> [Assigned task]:
From the records below, report the number of lines that contain "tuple", and add nothing.

* * *

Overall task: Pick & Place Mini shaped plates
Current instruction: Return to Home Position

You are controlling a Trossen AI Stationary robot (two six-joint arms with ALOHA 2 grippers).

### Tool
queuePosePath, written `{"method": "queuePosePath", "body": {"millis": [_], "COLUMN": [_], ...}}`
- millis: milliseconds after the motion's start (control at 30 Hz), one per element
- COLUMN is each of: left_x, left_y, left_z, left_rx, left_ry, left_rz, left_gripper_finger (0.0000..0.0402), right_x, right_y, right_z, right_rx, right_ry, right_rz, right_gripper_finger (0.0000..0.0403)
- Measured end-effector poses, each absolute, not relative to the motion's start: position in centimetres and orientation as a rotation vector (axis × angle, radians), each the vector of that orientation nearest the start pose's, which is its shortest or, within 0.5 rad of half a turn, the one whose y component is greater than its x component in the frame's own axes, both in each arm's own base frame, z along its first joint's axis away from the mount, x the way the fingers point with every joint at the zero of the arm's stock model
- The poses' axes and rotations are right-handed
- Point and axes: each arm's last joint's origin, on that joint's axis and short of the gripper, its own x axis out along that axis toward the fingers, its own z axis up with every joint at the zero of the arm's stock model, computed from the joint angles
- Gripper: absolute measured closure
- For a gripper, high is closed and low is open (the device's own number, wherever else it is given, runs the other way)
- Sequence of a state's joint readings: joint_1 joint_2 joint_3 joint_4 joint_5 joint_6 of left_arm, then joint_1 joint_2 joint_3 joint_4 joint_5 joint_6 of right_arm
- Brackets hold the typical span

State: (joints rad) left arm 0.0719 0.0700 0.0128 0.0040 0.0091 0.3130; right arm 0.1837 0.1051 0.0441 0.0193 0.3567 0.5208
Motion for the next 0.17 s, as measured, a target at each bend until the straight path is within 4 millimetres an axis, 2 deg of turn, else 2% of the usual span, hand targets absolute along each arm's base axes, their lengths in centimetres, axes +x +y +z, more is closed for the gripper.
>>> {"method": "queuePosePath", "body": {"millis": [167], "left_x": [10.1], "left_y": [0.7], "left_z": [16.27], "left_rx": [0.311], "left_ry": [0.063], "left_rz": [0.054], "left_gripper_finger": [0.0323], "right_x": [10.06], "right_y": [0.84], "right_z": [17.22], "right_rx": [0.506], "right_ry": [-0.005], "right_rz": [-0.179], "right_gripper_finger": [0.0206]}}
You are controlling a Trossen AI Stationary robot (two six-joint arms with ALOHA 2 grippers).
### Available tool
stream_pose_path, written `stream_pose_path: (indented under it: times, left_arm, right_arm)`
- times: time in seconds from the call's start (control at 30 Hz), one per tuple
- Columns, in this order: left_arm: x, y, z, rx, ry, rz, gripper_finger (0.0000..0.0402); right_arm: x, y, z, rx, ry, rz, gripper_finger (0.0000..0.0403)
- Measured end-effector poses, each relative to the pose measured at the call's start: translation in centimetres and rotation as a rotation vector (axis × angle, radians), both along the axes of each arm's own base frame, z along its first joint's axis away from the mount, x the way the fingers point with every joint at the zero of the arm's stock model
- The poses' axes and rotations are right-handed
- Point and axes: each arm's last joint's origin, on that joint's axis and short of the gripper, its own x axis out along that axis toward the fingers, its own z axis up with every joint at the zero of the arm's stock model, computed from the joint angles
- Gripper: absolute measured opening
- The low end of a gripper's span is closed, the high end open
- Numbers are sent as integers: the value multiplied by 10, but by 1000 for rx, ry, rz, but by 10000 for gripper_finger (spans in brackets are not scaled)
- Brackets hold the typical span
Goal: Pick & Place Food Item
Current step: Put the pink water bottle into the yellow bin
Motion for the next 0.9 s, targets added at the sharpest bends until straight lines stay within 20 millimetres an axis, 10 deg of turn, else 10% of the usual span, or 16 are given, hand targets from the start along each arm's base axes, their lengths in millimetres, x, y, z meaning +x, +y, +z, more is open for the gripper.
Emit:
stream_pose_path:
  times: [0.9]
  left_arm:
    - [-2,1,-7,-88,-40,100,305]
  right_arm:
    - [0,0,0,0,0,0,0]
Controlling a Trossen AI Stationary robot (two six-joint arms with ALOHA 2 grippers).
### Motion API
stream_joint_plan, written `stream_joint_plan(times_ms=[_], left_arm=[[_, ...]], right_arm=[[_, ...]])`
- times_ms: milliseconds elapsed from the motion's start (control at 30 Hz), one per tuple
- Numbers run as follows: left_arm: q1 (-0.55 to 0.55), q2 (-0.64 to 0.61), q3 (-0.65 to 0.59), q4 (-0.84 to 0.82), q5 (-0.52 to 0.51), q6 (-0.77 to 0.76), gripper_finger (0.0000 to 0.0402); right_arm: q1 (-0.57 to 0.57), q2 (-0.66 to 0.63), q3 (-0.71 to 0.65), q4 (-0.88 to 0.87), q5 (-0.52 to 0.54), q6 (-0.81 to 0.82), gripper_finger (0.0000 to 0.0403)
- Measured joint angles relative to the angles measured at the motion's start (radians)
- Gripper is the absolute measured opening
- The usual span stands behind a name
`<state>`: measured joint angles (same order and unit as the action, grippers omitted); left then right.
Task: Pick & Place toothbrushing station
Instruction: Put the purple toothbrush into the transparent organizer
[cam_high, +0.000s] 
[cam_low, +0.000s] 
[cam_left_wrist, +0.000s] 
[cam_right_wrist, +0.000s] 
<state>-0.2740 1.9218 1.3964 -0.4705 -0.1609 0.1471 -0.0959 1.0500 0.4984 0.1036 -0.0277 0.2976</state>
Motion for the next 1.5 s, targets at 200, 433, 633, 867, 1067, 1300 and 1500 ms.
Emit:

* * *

> [Answer section]:
2